Thursday, December 18, 2008

Here we come a caroling....

Last Saturday I attended a caroling party, and I discovered an unpleasant truth about myself.

I am turning into a Puritan, at least where Christmas is concerned.

The Puritans, you may recall, prohibited Christmas celebrations as being ungodly. I wouldn’t go that far, but clearly something has to be done.

To get back to the caroling party. We sang all the Christmas carols people remembered liking that were in the songbook. We sang a few non-religious songs (“We Wish You A Merry Christmas,”“The 12 Days of Christmas,” “Deck the Halls” and “Wassailing Wassailing”) But most of the songs we sang were Christmas hymns, beautiful and lyrical and deeply meaningful.

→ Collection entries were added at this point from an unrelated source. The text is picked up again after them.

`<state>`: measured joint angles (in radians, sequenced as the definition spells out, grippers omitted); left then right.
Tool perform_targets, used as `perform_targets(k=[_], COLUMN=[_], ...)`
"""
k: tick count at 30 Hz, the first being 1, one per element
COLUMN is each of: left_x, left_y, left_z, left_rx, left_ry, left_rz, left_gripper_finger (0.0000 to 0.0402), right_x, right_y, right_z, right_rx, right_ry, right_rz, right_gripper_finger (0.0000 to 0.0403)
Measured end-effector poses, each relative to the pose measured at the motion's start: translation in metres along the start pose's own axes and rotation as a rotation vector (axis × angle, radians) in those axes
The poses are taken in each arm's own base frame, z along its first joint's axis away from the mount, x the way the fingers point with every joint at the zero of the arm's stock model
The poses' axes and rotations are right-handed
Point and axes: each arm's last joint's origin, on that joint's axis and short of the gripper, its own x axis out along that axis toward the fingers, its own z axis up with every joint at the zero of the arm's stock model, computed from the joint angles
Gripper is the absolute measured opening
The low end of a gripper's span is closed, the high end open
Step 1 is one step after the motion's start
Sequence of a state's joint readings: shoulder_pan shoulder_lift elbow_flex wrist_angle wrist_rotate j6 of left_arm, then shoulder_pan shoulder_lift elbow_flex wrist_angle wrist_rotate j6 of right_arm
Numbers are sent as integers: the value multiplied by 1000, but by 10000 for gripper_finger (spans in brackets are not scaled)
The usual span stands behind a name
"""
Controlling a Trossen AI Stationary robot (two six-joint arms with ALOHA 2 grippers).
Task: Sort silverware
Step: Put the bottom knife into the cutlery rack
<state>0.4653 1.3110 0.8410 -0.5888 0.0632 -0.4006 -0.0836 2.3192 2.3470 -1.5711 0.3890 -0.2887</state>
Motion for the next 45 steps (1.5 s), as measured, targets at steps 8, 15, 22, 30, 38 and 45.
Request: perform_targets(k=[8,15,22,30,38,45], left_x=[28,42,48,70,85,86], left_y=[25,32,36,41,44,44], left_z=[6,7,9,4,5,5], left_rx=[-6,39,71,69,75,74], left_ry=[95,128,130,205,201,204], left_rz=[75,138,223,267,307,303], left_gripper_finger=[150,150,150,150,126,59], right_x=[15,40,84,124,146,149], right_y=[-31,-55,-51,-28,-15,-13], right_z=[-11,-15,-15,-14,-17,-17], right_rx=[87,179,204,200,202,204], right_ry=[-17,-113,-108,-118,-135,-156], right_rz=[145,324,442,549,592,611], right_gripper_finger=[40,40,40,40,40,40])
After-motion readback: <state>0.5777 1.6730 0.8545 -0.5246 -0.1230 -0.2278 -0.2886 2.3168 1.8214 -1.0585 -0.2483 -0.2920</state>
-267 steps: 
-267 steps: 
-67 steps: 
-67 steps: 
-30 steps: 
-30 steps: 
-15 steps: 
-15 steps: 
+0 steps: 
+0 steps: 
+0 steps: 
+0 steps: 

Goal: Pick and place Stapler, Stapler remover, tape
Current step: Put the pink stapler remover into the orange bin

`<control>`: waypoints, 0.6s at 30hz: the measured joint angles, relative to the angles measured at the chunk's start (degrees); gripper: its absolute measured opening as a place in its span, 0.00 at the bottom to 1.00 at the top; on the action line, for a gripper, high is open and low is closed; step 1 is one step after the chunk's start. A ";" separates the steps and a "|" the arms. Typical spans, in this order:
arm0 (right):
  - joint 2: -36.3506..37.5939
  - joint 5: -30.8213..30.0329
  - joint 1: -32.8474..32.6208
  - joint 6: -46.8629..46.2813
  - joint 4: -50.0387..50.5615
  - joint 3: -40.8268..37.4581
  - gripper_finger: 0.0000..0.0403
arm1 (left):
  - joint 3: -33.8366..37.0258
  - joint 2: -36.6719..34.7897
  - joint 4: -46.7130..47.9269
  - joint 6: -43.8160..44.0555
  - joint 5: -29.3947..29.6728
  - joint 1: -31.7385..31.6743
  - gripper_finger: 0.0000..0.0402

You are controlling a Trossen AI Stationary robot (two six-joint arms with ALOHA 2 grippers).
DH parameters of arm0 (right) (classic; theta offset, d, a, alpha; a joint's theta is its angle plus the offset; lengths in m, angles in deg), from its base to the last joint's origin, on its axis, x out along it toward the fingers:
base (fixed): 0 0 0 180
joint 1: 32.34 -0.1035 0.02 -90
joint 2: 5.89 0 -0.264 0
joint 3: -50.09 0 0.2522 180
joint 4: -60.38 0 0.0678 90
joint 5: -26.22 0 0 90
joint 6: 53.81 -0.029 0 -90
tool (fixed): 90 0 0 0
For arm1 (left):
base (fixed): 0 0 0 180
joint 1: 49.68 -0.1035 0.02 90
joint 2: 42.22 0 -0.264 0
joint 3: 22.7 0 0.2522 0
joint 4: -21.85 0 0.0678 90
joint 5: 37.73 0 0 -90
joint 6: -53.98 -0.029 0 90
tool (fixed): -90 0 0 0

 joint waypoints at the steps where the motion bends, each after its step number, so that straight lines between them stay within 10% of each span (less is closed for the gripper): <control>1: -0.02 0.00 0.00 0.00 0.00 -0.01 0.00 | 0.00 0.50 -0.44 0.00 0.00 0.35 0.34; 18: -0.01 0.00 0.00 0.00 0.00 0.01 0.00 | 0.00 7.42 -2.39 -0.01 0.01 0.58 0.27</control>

Except we left out “the depressing verses.” You know, the verses that dealt with sin and redemption or sacrifice or the need for salvation. The ones with actual theological content.

I knew very few people at the party. None of them well enough to ask, “why are you singing Christian hymns if you find the basis for Christianity so inherently distasteful and depressing?”

Christmas is not about babies in mangers. Babies are cute, sweet, nonthreatening. Christmas is also not (just) about goodwill towards all people – who could argue with goodwill?

Christmas is about God made manifest on earth in the form of a human being – an unsettling thought – who will sacrifice himself for the sins of all the earth. The enormity is difficult to grasp. (The resurrection? Beggars the imagination.)

That manger stands in the shadow thrown by the cross, from light reflected from the empty tomb. Christmas’s light is thrown out against that shadow.

Without the cross, all you have are babies in mangers. How pretty. How… meaningless.

Don’t get me wrong, I think generalized holiday cheer is great – as long as it is generalized holiday cheer. And I give and get gifts like many other people. But subjecting everyone – regardless of faith – to “Merry Christmas”? Just plain wrong, regardless of what Bill O’Reilly says.* I say, let's have more "holiday parties," because all of us need to do something at the end of the year to cheer up, not so many "Christmas Parties." Because no one should be subject to proselytizing when all you want is to have a good time. Unless you also want to have a hanukkah party (or eight!) for your Jewish friends, and a Solstice celebration for your pagan friends....


Season’s Greetings to you all.



*and before anyone brings it up, I do not think that the Great Commission in Matthew ("go forth and make disciples of all nations") requires you to cudgel people into saying "Merry Christmas," even if they or the person they're speaking to are not Christian.



1 comment:

  1. Christmas makes no sense without Easter. And you don't really understand Easter, unless you really understand death. The kind of death that cries out for new life.

    One of my friends, who plays in the band Lost & Found, introduces every Christmas song with the following spiel:

    The New Testament began as just three words: "He is risen".

    Well, it probably went more like this: pant, pant, pant, He is risen.

    And people said, “Who. Who is risen?”

    And they said: pant, pant, pant, “Jesus is risen”

    And people said, “How’d he die?”

    And they said: pant, pant, pant, “He was crucified.”

    And people said, “Why?”

    And they said: Because he did signs and wonders, and spoke out against powers and principalities, and showed the love of God to the world.”

    And people said, “Where did he come from?”

    And so they said, “Well, you see, Mary and Joseph were on their way to Bethlehem...”

    You see, the whole story really only matters in the context of how the story got started – “He is risen.” What is important about God among us is that Jesus is risen. Jesus, the Word of God made flesh, died on a cross, and rose again. And because he lives, we live. Because he has new life, we have new life.


    I think that about sums it up, don't you?